### Work to complete
All of the data that follows should be output again without any alteration.

-----

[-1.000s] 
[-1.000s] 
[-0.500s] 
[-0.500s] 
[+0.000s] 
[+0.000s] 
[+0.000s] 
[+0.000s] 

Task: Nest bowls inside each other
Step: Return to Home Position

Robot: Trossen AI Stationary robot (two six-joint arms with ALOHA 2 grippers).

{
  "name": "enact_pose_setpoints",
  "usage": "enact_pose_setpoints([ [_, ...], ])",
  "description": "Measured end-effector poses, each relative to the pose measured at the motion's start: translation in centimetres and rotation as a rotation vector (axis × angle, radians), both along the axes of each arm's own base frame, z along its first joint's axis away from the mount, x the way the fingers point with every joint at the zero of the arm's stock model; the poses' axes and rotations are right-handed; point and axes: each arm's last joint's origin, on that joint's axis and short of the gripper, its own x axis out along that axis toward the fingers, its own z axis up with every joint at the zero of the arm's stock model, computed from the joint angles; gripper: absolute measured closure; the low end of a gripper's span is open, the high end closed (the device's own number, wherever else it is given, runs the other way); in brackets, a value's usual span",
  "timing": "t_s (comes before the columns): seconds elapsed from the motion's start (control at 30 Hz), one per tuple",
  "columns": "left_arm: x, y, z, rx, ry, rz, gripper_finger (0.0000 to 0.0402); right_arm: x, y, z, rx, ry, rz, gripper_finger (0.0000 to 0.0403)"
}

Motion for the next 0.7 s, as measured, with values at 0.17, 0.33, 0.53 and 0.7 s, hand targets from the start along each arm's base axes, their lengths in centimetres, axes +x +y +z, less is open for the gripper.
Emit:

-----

### Answer box
[-1.000s] 
[-1.000s] 
[-0.500s] 
[-0.500s] 
[+0.000s] 
[+0.000s] 
[+0.000s] 
[+0.000s] 

Task: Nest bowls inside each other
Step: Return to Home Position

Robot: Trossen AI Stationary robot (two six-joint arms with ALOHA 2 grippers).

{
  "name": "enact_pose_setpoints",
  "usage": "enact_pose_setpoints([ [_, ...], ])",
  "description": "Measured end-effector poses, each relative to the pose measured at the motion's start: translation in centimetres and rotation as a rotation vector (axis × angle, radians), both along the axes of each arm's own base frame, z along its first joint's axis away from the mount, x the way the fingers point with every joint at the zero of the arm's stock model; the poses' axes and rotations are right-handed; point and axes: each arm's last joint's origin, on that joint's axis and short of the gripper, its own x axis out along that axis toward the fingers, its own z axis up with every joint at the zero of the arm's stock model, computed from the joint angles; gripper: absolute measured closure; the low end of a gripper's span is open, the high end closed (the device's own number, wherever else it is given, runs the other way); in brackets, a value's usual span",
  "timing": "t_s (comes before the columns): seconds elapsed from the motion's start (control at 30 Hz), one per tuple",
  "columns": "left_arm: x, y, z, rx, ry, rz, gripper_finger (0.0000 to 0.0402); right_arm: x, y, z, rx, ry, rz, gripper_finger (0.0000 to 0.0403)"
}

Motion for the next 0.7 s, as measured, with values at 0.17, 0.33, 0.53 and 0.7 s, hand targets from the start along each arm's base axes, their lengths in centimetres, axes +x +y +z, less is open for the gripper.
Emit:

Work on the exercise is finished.